A maioria circulava num universo restrito de casas de portugueses, encontro de portugueses, cafés e restaurantes de portugueses. O Bolo de Arroz, um café no centro da cidade, perto do Leal Senado, vendia bolos portugueses, café português e pão português. Era como outro café qualquer de Portugal - um café de qualquer bairro de terra portuguesa - mas ali, no meio da China. Como grande parte dos estabelecimentos chineses eram como outros quaisquer na China mas ali, num território de administração portuguesa. Ir a uma loja chinesa implicava falar inglês ou comunicar por gestos. Sérgio quis contrariar a tendência geral e aprender mandarim. "Andei naquilo cinco ou seis meses, uma hora por dia, até perceber que para fazer aquilo a sério teria de estudar pelo menos três horas diárias. Aí desisti, com muita pena minha."

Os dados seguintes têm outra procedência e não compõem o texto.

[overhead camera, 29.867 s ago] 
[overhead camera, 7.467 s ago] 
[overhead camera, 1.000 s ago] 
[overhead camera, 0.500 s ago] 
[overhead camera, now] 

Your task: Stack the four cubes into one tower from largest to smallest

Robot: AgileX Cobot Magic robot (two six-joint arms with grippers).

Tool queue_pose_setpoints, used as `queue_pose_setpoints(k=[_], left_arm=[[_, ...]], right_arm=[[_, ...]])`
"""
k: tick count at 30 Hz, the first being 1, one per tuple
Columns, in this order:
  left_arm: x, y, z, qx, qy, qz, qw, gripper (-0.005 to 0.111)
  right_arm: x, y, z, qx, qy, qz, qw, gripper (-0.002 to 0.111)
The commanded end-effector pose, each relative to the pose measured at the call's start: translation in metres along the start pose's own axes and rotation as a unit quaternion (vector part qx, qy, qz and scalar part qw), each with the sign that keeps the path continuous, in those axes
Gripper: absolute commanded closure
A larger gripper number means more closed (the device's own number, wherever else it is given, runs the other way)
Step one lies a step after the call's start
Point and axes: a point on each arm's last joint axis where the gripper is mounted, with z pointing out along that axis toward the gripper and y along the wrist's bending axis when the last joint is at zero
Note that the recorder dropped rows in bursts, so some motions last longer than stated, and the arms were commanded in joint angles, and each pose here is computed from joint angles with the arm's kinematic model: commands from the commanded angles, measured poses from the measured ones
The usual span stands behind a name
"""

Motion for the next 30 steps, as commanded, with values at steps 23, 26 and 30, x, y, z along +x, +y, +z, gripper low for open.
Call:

Esta incomunicabilidade, que qualquer visitante português de Macau identificava à chegada e ressentia ao longo da estada como algo que fazia dele um absoluto estrangeiro numa terra alegadamente semi-portuguesa é provavelmente uma das características mais estranhas da presença de Portugal naquele território. Ana Paula Laborinho, 52 anos, professora da Faculdade de Letras de Lisboa, passou ao todo onze anos na península, em duas ocasiões (1988/1992 e 1995/2002) e está, pelas suas funções e especialidade (foi presidente do Instituto Português do Oriente), particularmente bem apetrechada para o diagnóstico. "Sou das áreas das literaturas mas tenho um projecto sobre o orientalismo português. O nosso ciclo colonial só acabou em 99 em Macau. E o que é impressionante é que nunca conhecemos a parte chinesa, nunca investimos. Os reinóis - que era o nome que davam à pessoas que vinham do reino para 'governavam aquilo' - iam e vinham. Só muito tardiamente é que começaram a entrar chineses para postos de chefia. E os portugueses nunca aprenderam chinês. Estava-se ali com tudo como em Portugal e não conseguimos ver longe. Tínhamos duas cidades uma encostada à outra que não se tocavam, de costas..."
A determinação da distância não terá sido só responsabilidade dos portugueses: os chineses proibiam os casamentos interraciais (seja lá uma raça o que for) o que levou a que a miscigenação se efectuasse com asiáticas não chinesas. "O que significa que os macaenses, aliás uma comunidade difícil de definir, não tinham de modo geral ascendência chinesa. Os macaenses frequentavam a escola portuguesa e eram analfabetos em chinês. Eram até obrigados, como nós éramos, a decorar as linhas férreas do império como nós. Isto dá a noção do que era aquele regime autista pré-25 de Abril, e foi um drama para aquela gente. A partir da década de 80, 90 começou a haver uma enorme população chinesa - eram 97% dos habitantes - que não tinha sido escolarizada em português, de modo que havia dois mundos. E só no final da década de 80 é que se começou a ensinar o português como língua estrangeira, o que significa que antes, para aprender português, só começando na 1ª classe. Era a ideia de um Portugal extensivo em que todos eram filhos da pátria..."
Um Portugal que nem nos anos noventa oferecia, nas escolas públicas, o chinês como segunda língua obrigatória. Ana João Camões, 21 anos, estudante de Ciências da Comunicação na Universidade Nova, que foi com os pais aos dois anos e meio para Macau e lá ficou até aos 12 nunca aprendeu qualquer das línguas chinesas - o mandarim, falado na generalidade da China e língua oficial ou o cantonês, mais falado em Macau - nas escolas que frequentou. "Tenho pena, claro. Acho que era possível ter a disciplina como opção, mas não tenho a certeza. Os meus pais mais tarde disseram-me que se soubessem que iam estar lá tanto tempo me teriam inscrito numa escola chinesa. Claro que na altura era muito miúda e não pensava nisso mas agora acho que teria sido uma mais valia para nós - para os portugueses - aprender chinês." A falha levou-a naturalmente a relacionar-se com portugueses e macaenses. "No último ano em que lá estive a minha turma tinha muitos chineses mas não ficámos amigos, porque tendiam a organizar-se em grupinhos. Acho que eles não se sentiam tanto à vontade a falar português, lembro-me de que os professores estavam sempre a dizer para não falarem chinês uns com os outros."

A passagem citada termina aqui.